飼い主さん
愛犬が用を足した後に、
一生懸命後ろ足で土を掘っているけど、
あれは何の意味があるの?

飼い主さん
急に立ち止まってカキカキを始めたら、
何かストレスを感じているのかな?
散歩中、愛犬が排泄を終えた後や、特定の場所で急に後ろ足で地面を激しく引っかく(通称「カキカキ」)行動を見たことがある飼い主さんは多いでしょう。
一見すると、排泄物を隠そうとしているように見えたり、ただ土で遊んでいるように思えたりしますが、この「カキカキ」は、わんちゃんの本能的で科学的な意味を持つ、重要なコミュニケーション手段なのです。
この行動は、単なる気まぐれではなく、「縄張りの主張」「自己アピール」「興奮の表れ」など、愛犬の複雑な心理状態や、次の行動を決定する重要な情報を含んでいます。
この記事では、まず愛犬が地面をカキカキする科学的な「マーキングの仕組み」を解説します。
次に、その行動が示す「隠された4つの感情と意図」を読み解き、最後に、カキカキが問題行動化しないための飼い主さんの正しい接し方を徹底解説します。
カキカキは「目立つマーキング」である(科学的根拠)!
わんちゃんの「カキカキ」は、排泄物を隠すための行動ではありません。
これは、視覚と嗅覚の両方を使った、非常に強力な縄張り(マーキング)行動です。
足の裏の「臭腺」からニオイを放出
- 臭腺の存在: わんちゃんの足の裏(肉球と指の間)には、エクリン汗腺と呼ばれる特殊な臭腺(分泌腺)が集中しています。
- ニオイの伝達: カキカキによって地面を引っかくとき、この臭腺からそのわんちゃん特有のフェロモンやニオイが分泌され、地面に強く擦り付けられます。
- 効果: 排泄物(尿)のニオイと、足の裏のニオイの両方をミックスすることで、「ここに来たのは自分だ」という情報を他のわんちゃんに対してより強力にアピールしているのです。
視覚的な「主張」
- 視覚的サイン: わんちゃんはマーキングをする際、尿のニオイだけでなく、引っかいた後の土や芝生の乱れ(地面の傷)を、他のわんちゃんに見える視覚的な主張として残します。

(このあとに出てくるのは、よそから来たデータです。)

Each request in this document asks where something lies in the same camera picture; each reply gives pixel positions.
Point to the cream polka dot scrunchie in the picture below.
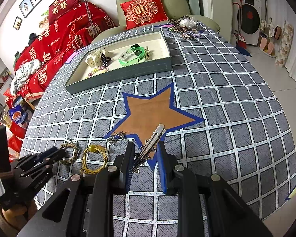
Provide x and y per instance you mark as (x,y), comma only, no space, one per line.
(93,59)

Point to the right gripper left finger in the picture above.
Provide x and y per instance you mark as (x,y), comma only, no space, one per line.
(123,175)

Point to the grey white knotted cloth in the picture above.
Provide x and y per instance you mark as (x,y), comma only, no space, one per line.
(23,74)

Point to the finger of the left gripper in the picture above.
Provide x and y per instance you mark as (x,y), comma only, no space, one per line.
(48,164)
(52,155)

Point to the black long hair clip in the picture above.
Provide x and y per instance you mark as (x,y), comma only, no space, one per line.
(139,53)

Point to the beige wooden hair clip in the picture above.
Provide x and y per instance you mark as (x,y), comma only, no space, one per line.
(147,53)

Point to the red embroidered cushion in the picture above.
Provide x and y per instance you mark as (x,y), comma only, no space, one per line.
(143,12)

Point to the green translucent bangle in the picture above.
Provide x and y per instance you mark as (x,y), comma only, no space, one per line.
(126,57)

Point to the framed wall picture pair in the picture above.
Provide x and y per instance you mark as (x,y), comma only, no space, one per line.
(26,6)

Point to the red bed pillow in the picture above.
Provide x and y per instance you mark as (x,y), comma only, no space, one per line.
(60,7)

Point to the blue snack box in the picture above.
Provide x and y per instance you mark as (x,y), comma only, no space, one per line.
(18,115)

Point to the slipper rack with slippers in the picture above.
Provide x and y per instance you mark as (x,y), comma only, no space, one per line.
(276,41)

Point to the brown star paper marker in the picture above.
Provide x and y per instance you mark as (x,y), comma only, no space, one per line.
(145,113)

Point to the grey shallow tray box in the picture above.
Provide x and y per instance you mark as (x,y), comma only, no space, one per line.
(84,77)

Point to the small black claw clip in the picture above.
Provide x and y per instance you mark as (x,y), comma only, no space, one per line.
(104,60)

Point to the silver metal hair clip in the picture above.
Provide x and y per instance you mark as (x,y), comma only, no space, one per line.
(148,147)

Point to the red printed bedspread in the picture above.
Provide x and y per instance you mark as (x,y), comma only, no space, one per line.
(67,34)

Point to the pile of spare jewelry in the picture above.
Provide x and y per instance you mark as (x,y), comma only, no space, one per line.
(187,27)

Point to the grey checked tablecloth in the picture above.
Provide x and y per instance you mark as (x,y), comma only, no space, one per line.
(245,137)

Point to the white washing machine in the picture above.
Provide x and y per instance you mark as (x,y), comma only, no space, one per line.
(246,18)

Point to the small framed wall picture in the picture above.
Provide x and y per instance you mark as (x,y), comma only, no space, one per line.
(17,23)

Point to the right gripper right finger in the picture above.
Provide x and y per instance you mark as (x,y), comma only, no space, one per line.
(166,164)

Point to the pink star paper marker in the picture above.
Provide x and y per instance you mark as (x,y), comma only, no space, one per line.
(72,56)

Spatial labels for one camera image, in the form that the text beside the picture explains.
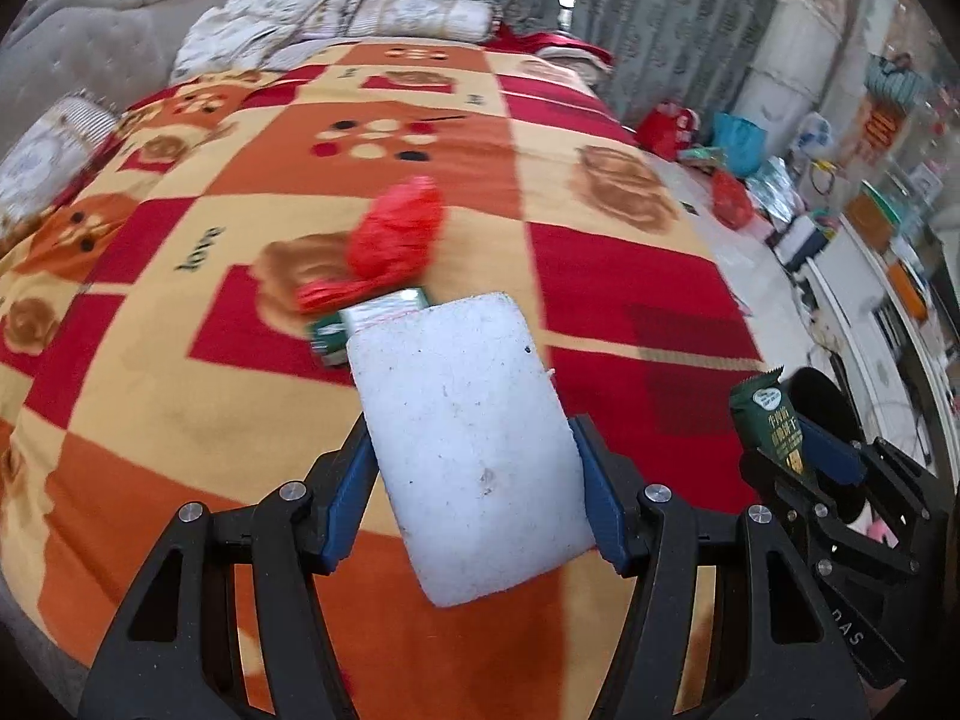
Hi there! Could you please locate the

- 意味: 「このニオイの持ち主は、こんなに力強く、エネルギッシュなわんちゃんだぞ」とい
アピールにもなっています。
愛犬がカキカキする「4つの隠された感情」
カキカキの行動は、ニオイ付けだけではなく、その時の愛犬の感情や心理状態を反映しています。
縄張りの主張(最も一般的)
- 場所: 他のわんちゃんのニオイが強く残る場所、自分の尿や便をした直後。
- 心理: 「このエリアは自分の縄張りだ」「自分のニオイを上書きして、他のわんちゃんに知らしめたい」という強い主張の表れです。

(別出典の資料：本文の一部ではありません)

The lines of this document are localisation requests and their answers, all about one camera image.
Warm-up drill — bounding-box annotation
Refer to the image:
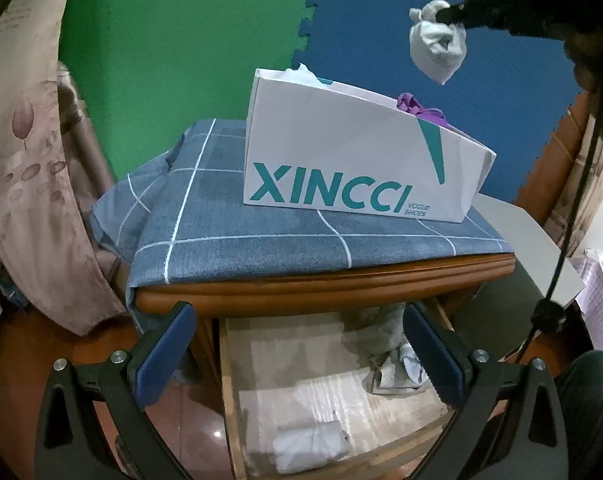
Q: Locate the wooden nightstand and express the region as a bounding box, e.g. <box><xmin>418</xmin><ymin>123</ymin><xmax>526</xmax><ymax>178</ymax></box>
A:
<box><xmin>133</xmin><ymin>251</ymin><xmax>517</xmax><ymax>386</ymax></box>

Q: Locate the brown satin curtain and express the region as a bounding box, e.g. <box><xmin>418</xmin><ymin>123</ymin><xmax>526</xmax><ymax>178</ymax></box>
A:
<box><xmin>55</xmin><ymin>58</ymin><xmax>118</xmax><ymax>196</ymax></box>

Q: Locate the white bra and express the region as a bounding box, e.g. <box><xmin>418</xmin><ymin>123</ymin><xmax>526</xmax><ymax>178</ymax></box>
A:
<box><xmin>280</xmin><ymin>64</ymin><xmax>326</xmax><ymax>88</ymax></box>

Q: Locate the grey sock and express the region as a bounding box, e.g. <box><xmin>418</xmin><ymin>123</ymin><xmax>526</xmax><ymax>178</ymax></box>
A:
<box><xmin>358</xmin><ymin>302</ymin><xmax>408</xmax><ymax>356</ymax></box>

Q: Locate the green foam mat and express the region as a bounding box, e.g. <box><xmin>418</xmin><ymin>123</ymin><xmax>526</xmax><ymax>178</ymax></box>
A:
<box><xmin>59</xmin><ymin>0</ymin><xmax>311</xmax><ymax>178</ymax></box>

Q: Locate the blue checked cloth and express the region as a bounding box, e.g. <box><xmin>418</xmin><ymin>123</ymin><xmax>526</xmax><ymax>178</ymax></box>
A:
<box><xmin>90</xmin><ymin>119</ymin><xmax>514</xmax><ymax>328</ymax></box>

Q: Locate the white sock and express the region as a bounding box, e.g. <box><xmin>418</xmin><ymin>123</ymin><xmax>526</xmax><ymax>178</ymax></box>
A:
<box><xmin>273</xmin><ymin>420</ymin><xmax>352</xmax><ymax>474</ymax></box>

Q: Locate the blue foam mat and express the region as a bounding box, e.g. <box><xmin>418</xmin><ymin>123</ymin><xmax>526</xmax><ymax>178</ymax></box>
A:
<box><xmin>292</xmin><ymin>0</ymin><xmax>578</xmax><ymax>202</ymax></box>

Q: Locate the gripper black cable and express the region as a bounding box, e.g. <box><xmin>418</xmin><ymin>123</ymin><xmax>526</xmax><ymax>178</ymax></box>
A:
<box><xmin>513</xmin><ymin>86</ymin><xmax>603</xmax><ymax>366</ymax></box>

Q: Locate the beige floral curtain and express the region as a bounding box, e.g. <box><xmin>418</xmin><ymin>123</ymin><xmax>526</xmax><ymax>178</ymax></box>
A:
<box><xmin>0</xmin><ymin>0</ymin><xmax>124</xmax><ymax>336</ymax></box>

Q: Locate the grey white box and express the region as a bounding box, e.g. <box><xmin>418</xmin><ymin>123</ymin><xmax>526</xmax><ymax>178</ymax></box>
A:
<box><xmin>453</xmin><ymin>192</ymin><xmax>588</xmax><ymax>361</ymax></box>

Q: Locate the white XINCCI shoe box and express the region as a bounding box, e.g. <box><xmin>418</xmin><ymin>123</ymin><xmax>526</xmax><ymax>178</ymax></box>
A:
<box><xmin>244</xmin><ymin>68</ymin><xmax>497</xmax><ymax>223</ymax></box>

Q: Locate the grey white underwear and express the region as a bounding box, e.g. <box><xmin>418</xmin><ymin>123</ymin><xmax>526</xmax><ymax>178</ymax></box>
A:
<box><xmin>409</xmin><ymin>0</ymin><xmax>467</xmax><ymax>86</ymax></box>

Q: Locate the beige honeycomb underwear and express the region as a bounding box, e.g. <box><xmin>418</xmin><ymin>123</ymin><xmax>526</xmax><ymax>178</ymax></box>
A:
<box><xmin>371</xmin><ymin>341</ymin><xmax>429</xmax><ymax>396</ymax></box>

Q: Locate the purple bra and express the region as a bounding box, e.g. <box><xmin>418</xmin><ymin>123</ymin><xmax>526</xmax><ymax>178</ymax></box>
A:
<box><xmin>396</xmin><ymin>92</ymin><xmax>449</xmax><ymax>128</ymax></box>

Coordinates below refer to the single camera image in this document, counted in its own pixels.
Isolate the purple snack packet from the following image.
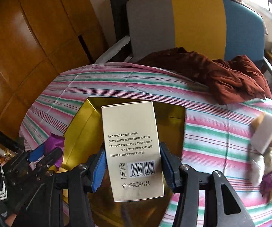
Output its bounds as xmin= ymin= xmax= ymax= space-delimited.
xmin=44 ymin=133 xmax=65 ymax=170

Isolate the cream cardboard box with barcode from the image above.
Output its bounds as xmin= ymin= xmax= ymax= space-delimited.
xmin=102 ymin=101 xmax=164 ymax=202

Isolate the white melamine sponge block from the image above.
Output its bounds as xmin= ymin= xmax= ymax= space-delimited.
xmin=250 ymin=113 xmax=272 ymax=154

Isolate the person hand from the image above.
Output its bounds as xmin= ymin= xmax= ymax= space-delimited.
xmin=0 ymin=214 xmax=17 ymax=226

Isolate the gold metal tin box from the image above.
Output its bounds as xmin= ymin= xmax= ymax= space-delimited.
xmin=60 ymin=97 xmax=186 ymax=226

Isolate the striped bed sheet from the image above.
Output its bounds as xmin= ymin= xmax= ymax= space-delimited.
xmin=19 ymin=63 xmax=272 ymax=226

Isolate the rust red blanket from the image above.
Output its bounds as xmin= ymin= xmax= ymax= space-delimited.
xmin=137 ymin=47 xmax=272 ymax=105

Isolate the wooden wardrobe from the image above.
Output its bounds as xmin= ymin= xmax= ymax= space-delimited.
xmin=0 ymin=0 xmax=107 ymax=139

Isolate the grey yellow blue headboard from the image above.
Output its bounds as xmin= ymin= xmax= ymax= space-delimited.
xmin=126 ymin=0 xmax=265 ymax=68

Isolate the grey metal bed rail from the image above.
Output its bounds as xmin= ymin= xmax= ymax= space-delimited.
xmin=95 ymin=36 xmax=130 ymax=64

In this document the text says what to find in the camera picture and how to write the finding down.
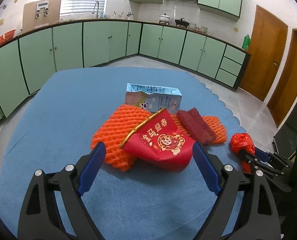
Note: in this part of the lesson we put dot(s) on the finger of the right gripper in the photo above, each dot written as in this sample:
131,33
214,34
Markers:
275,160
251,162

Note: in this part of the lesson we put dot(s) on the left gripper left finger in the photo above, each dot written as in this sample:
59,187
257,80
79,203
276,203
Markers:
40,217

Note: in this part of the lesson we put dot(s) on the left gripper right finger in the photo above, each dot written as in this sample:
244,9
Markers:
244,208

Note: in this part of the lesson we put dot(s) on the red plastic bag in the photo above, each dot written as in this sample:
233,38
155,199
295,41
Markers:
240,144

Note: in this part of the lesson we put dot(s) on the dark red scouring pad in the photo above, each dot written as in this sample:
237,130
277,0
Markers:
197,128

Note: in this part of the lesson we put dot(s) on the red gift envelope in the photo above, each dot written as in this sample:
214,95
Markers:
160,142

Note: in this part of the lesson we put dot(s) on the orange foam fruit net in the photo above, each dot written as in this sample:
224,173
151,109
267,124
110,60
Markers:
113,132

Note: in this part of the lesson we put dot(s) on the light blue milk carton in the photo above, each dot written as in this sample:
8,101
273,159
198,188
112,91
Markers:
153,98

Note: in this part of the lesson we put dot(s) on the green lower kitchen cabinets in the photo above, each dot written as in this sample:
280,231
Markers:
27,61

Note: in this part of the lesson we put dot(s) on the chrome kitchen faucet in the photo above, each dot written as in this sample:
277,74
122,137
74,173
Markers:
95,11

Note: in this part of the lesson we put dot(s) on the black glass cabinet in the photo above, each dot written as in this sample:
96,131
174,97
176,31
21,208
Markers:
286,138

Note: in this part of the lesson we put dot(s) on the brown wooden door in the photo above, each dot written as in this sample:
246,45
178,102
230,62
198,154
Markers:
285,93
267,45

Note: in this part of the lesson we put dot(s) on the blue scalloped table mat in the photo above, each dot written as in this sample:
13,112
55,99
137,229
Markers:
145,202

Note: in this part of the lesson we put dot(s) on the green thermos bottle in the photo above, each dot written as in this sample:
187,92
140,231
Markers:
246,42

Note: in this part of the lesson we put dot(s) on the black wok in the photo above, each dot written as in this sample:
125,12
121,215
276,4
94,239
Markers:
181,23

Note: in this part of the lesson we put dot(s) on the white cooking pot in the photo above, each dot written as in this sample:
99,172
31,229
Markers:
164,19

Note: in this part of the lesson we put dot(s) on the red plastic basin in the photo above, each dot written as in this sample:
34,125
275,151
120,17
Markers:
7,36

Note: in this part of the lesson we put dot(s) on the brown cardboard box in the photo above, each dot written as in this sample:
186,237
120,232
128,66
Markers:
39,14

特に気の強いわんちゃんや、オスわんちゃんに多く見られます。
興奮や喜びの表現
- 場所: 大好きな友達のわんちゃんに会った直後、お気に入りのおもちゃを見つけたとき、大好きな飼い主に褒められた直後。
- 心理: 感情が過剰に高揚したとき、そのエネルギーを発散するためにカキカキをすることがあります。
これは、感情的なスイッチを切り替えるための一種の行動とも言えます。
不安やストレスの発散
- 場所: 見知らぬわんちゃんに威嚇された後、慣れない場所で緊張したとき。
- 心理: ストレスや緊張を感じたとき、「転移行動」としてカキカキを行うことがあります。
これは、本心とは別の行動に集中することで、感情的な葛藤を回避しようとする行動です。
自己アピールと優位性の誇示
- 場所: 自分の行動を他のわんちゃんや、飼い主が見ているとき。
- 心理: 激しくカキカキすることで、「自分は強く、優秀だ」という自己アピールや優位性を誇示していることがあります。
問題行動化を防ぐ「正しい飼い主の対応」
カキカキ自体はわんちゃんの本能的な行動ですが、止めさせたい場合や、過度な縄張り主張にならないようコントロールする場合は、適切な対応が必要です。
カキカキは止めさせなくて良いが、「場所」は選ぶ
- 基本: 縄張り行動はわんちゃんにとって自然な欲求なので、無理に止めさせるとストレスになる可能性があります。
- 場所のコントロール: 誰かの家の庭、公園の遊具のそば、農地など、他の人に迷惑がかかる場所では、リードをコントロールしてカキカキを中断させましょう。
興奮と主張をエスカレートさせない
- 無視が基本: 愛犬がカキカキを始めたら、大声で叱ったり、止めさせようと騒いだりしないでください。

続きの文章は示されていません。